▶ [Task directions]: Give back exactly the stretch of data below from the line holding "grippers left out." through the line holding "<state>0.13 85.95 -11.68", both ends included, and leave the remaining lines out.
┌─ Data supplied
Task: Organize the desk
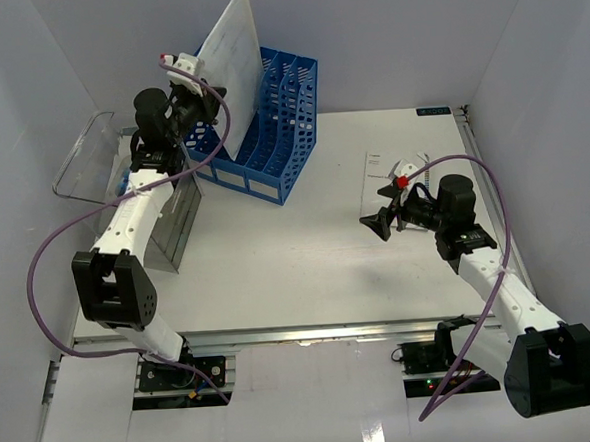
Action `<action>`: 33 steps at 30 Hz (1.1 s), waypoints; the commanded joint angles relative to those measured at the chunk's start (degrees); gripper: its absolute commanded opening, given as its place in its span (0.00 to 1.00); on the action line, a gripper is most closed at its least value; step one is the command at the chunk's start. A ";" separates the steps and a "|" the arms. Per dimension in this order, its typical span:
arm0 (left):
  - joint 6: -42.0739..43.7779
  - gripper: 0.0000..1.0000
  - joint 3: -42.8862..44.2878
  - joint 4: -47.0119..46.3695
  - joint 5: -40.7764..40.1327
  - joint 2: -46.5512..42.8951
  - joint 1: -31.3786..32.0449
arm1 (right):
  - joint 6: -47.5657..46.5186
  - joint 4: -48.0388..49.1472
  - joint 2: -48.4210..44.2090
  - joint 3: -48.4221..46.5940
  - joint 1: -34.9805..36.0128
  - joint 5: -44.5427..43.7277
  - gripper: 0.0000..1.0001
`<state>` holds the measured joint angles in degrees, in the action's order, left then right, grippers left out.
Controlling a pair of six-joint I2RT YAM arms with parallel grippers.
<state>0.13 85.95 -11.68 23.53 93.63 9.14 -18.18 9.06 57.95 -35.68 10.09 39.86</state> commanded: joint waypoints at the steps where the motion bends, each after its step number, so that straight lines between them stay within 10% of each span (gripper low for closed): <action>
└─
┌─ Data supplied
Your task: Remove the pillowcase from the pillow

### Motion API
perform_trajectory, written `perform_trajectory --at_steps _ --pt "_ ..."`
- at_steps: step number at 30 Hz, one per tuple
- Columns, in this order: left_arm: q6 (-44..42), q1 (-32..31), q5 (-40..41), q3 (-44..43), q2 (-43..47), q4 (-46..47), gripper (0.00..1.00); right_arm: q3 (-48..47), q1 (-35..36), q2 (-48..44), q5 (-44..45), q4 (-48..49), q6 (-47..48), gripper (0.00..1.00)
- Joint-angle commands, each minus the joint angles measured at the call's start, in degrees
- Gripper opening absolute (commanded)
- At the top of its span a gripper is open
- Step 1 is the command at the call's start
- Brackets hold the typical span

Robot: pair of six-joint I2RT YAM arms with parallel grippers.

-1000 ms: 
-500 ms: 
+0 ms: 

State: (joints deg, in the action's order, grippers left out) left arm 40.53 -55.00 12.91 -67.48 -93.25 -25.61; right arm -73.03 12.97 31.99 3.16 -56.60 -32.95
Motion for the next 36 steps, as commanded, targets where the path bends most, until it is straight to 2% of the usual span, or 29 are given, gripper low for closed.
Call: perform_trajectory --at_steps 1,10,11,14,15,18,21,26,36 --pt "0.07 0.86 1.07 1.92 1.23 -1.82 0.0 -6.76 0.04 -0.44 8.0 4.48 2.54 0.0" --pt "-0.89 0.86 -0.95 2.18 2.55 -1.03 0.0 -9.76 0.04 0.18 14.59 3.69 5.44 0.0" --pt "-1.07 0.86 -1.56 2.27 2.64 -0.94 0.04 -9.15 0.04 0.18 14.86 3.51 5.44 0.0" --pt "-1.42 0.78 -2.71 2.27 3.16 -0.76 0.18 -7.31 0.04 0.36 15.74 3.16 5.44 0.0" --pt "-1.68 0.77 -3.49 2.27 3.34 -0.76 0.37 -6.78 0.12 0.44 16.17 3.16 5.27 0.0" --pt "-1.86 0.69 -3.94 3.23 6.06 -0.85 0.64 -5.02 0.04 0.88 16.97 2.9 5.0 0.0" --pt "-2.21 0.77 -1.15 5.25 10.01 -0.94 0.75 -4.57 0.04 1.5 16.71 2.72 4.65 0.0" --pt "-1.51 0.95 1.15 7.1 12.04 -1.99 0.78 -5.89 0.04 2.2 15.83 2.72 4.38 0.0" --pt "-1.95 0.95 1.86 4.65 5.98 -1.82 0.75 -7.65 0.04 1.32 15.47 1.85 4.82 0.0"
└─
▶ [Written solution]:
`<state>` holds the measured joint angles in degrees, in the action's order, left then right, grippers left out.
Controlling a pair of six-joint I2RT YAM arms with parallel grippers.
<state>0.13 85.95 -11.68 23.53 93.63 9.14 -18.18 9.06 57.95 -35.68 10.09 39.86</state> commanded: joint waypoints at the steps where the motion bends, each after its step number, so that straight lines between them stay within 10% of each span (gripper low for closed): <action>

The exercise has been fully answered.